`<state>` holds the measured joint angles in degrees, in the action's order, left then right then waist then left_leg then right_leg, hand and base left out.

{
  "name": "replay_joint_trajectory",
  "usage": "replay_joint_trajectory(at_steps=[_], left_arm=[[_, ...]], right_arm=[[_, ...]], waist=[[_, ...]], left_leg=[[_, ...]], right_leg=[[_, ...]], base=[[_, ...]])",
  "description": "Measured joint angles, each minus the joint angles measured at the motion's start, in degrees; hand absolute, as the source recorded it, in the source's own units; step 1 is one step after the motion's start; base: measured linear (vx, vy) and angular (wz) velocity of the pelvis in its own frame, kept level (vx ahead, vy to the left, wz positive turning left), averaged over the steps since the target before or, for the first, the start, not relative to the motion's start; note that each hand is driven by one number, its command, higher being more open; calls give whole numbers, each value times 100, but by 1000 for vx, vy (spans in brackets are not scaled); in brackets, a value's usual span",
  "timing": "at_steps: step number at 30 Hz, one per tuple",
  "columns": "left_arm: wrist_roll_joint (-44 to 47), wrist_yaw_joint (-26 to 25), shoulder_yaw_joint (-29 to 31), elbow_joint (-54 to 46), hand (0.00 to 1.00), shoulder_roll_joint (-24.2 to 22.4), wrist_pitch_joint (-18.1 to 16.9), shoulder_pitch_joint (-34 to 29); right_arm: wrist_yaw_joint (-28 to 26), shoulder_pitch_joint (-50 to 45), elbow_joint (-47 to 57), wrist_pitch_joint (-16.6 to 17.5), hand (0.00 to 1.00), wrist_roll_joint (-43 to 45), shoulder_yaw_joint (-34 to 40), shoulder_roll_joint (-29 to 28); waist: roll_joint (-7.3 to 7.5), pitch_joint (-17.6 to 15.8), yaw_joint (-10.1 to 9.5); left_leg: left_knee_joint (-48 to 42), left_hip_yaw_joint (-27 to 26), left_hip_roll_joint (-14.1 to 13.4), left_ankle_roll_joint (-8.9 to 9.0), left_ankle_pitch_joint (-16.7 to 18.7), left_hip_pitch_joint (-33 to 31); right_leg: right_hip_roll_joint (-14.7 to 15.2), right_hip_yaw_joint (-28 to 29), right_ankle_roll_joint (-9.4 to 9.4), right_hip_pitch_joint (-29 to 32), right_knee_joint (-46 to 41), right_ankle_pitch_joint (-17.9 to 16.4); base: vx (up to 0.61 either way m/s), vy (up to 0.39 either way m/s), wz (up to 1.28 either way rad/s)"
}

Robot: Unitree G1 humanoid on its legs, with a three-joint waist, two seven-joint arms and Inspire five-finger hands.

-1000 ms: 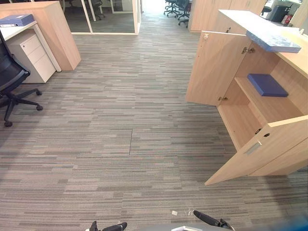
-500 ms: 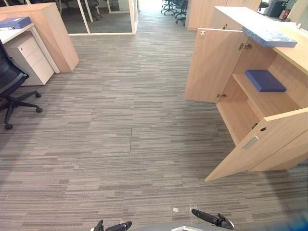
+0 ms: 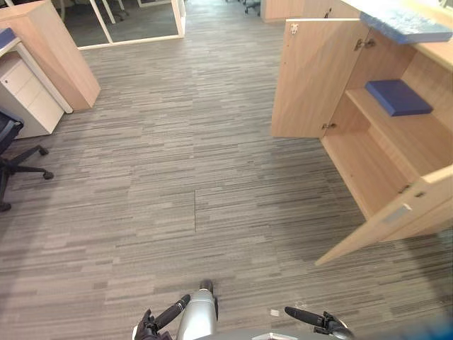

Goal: Walk over to the cabinet, pick up the folder, carry it to the office cabinet, place the folder inside the office cabinet, then close the office cabinet door

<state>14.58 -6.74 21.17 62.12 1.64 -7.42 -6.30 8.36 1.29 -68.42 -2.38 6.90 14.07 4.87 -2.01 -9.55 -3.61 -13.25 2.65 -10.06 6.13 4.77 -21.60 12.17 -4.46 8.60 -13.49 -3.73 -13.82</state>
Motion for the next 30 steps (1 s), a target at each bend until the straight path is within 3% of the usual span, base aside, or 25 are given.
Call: replay_joint_trajectory(at_steps=[1, 2, 3, 4, 5, 6, 7, 8, 9, 10, 11, 12, 13, 15, 16, 18, 19, 20, 21, 22, 23, 25, 27, 28, 30], left_arm=[[44, -30, 12, 5, 100, 23, 4, -15], [46, -62, -2, 8, 100, 67, 16, 27], [37, -90, -3, 11, 100, 107, 24, 64], [-14, -142, 11, 9, 100, 138, 54, 144], [-55, -138, 19, 4, 100, 181, 64, 158], [-76, -138, 55, 4, 100, 182, 84, 126], [-100, -141, 54, 3, 100, 177, 122, 41], [-226, -136, 40, -1, 100, 122, 133, -102], [-379, -108, 8, -1, 100, 63, 124, -190], [-407, -103, 2, -1, 100, 65, 125, -184], [-439, -72, -14, -1, 100, 59, 128, -169], [-534, -49, -80, 8, 100, 35, 133, -189], [-590, -40, -121, 25, 100, 29, 141, -200], [-661, -36, -195, 129, 100, 55, 182, -212], [-700, -37, -219, 136, 100, 64, 186, -205], [-838, -40, -391, 119, 100, 154, 187, -85], [-854, -40, -407, 114, 100, 167, 186, -70], [-859, -41, -419, 100, 100, 186, 185, -89], [-872, -38, -419, 71, 100, 242, 185, -125], [-903, -41, -413, 64, 100, 252, 185, -134], [-962, -63, -382, 67, 100, 119, 196, -136], [-1049, -44, -381, 66, 100, 59, 197, -133], [-1076, -11, -335, 72, 100, 49, 197, -152], [-1073, -3, -160, 78, 100, 1, 198, -189], [-1058, 39, 7, 110, 100, -79, 203, -282]], right_arm=[[15, 22, -1, 2, 100, 0, 2, -10], [37, 89, -84, 17, 100, -1, 51, -73], [33, 175, -138, 11, 100, 1, 53, -150], [14, 259, -142, 9, 100, -1, 117, -293], [-49, 294, -142, 9, 100, 0, 305, -382], [-67, 267, -142, 8, 100, -2, 405, -412], [-74, 218, -90, 15, 100, -1, 596, -396], [-77, 159, 34, 17, 100, 1, 768, -328], [-86, 102, 235, 46, 100, 0, 879, -265], [-90, 101, 287, 67, 100, 1, 917, -261], [-112, 113, 478, 102, 100, 0, 967, -235], [-109, 113, 536, 106, 100, -4, 962, -197], [-104, 122, 567, 123, 100, -7, 959, -196], [-116, 175, 686, 140, 100, -9, 940, -253], [-121, 210, 703, 141, 100, -10, 929, -269], [-134, 501, 662, 96, 100, -15, 837, -280], [-133, 534, 657, 97, 100, -17, 807, -282], [-131, 563, 647, 99, 100, -20, 711, -290], [-128, 505, 599, 100, 100, -21, 718, -321], [-130, 478, 530, 94, 100, -25, 717, -303], [-113, 485, 497, 104, 100, -47, 729, -188], [-91, 441, 430, 116, 100, -40, 766, -143], [-87, 282, 340, 117, 100, -12, 991, -203], [-92, 120, 346, 90, 100, -4, 993, -175], [-92, -52, 335, 110, 100, 47, 989, -166]], waist=[[10, -8, 0], [147, -14, -34], [226, 33, -22], [300, 113, -18], [363, 118, -27], [422, 155, -41], [475, 190, -67], [414, 300, -70], [323, 365, -1], [323, 364, 31], [328, 347, 133], [236, 316, 141], [171, 275, 141], [55, 193, 158], [48, 188, 172], [89, -124, 195], [90, -183, 194], [123, -201, 195], [274, -200, 193], [337, -191, 169], [94, -148, 118], [16, -162, 213], [-44, -156, 275], [-144, -139, 327], [-230, -138, 334]], left_leg=[[-124, -174, 10, 217, -479, 8], [-552, -435, 177, 129, -806, -53], [-774, -511, 274, 38, -599, -136], [-944, -655, 450, -116, -364, -142], [-1050, -812, 656, -351, -203, 57], [-1042, -904, 798, -446, -114, 227], [-986, -1101, 1104, -623, 34, 651], [-730, -1179, 1385, -796, 159, 1108], [-305, -1215, 1655, -984, 283, 1606], [-211, -1211, 1718, -1013, 301, 1715], [184, -1158, 1924, -1042, 291, 2189], [493, -1116, 1925, -1045, 291, 2654], [585, -1095, 1893, -1045, 291, 2867], [781, -1100, 1682, -1033, 298, 3273], [835, -1103, 1630, -1004, 318, 3328], [989, -1171, 1433, -855, 408, 3640], [1012, -1178, 1395, -814, 434, 3716], [1075, -1198, 1360, -687, 515, 3861], [1141, -1187, 1430, -547, 625, 4038], [1133, -1177, 1455, -517, 679, 4140], [1047, -1213, 1257, -484, 736, 4174], [491, -1217, 1096, -401, 789, 4018], [-966, -1244, 777, -316, 840, 3545], [-2176, -1261, 445, -357, 636, 3182], [-3779, -1294, -43, -202, -202, 2667]], right_leg=[[160, 3, 67, -153, 17, -59], [462, 22, -49, -259, -4, -17], [580, 24, -194, -187, -113, 115], [771, 60, -307, 66, -443, 493], [1048, 159, -230, 130, -772, 915], [1223, 201, -267, 128, -950, 1121], [1574, 301, -546, 235, -1519, 1639], [1889, 316, -1111, 588, -2294, 2431], [2230, 300, -1572, 1134, -3518, 2904], [2292, 258, -1618, 1263, -3876, 2869], [2530, -93, -1774, 1704, -5020, 2684], [2519, -685, -1698, 1872, -5539, 2377], [2472, -1000, -1529, 1883, -5646, 2020], [1921, -1896, -833, 2210, -5405, 752], [1758, -2080, -784, 2353, -5209, 571], [1079, -2650, -676, 2685, -3954, 316], [956, -2826, -685, 2715, -3627, 327], [732, -3181, -814, 2759, -2878, 560], [552, -3381, -1139, 2759, -2289, 1158], [510, -3456, -1665, 2720, -2245, 1051], [319, -3459, -1588, 2714, -2293, 943], [123, -3451, -1502, 2605, -2166, 704], [-262, -3457, -1431, 2223, -1777, 599], [-619, -3416, -1425, 1866, -1454, 565], [-1088, -3101, -1510, 1391, -1103, 462]], base=[[491, 507, -47], [397, 395, -32], [510, 469, -32], [530, 473, -24], [545, 458, -25], [560, 432, -41], [554, 423, -48], [654, 517, -44], [528, 443, -18], [500, 392, 22], [452, 302, 27], [426, 258, 23], [387, 185, -2], [332, 104, -12], [323, 1, -11], [371, -87, -11], [325, -133, -5], [281, -152, -1], [287, -171, -3], [332, -185, -37], [360, -189, -48], [391, -203, -36], [437, -253, -27], [401, -193, -46], [429, -59, -88]])
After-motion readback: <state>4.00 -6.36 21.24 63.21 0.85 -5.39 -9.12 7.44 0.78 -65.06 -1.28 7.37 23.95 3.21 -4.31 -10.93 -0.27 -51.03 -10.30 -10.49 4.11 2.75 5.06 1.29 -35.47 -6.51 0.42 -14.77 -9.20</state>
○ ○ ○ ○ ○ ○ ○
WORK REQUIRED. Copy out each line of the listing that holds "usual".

ANSWER.
  "description": "Measured joint angles, each minus the joint angles measured at the motion's start, in degrees; hand absolute, as the source recorded it, in the source's own units; step 1 is one step after the motion's start; base: measured linear (vx, vy) and angular (wz) velocity of the pelvis in its own frame, kept level (vx ahead, vy to the left, wz positive turning left), averaged over the steps since the target before or, for the first, the start, not relative to the motion's start; note that each hand is driven by one number, its command, higher being more open; calls give whole numbers, each value times 100, but by 1000 for vx, vy (spans in brackets are not scaled); in brackets, a value's usual span",
Motion for the next 30 steps (1 s), a target at each bend until the straight path is within 3% of the usual span, base aside, or 25 are given.

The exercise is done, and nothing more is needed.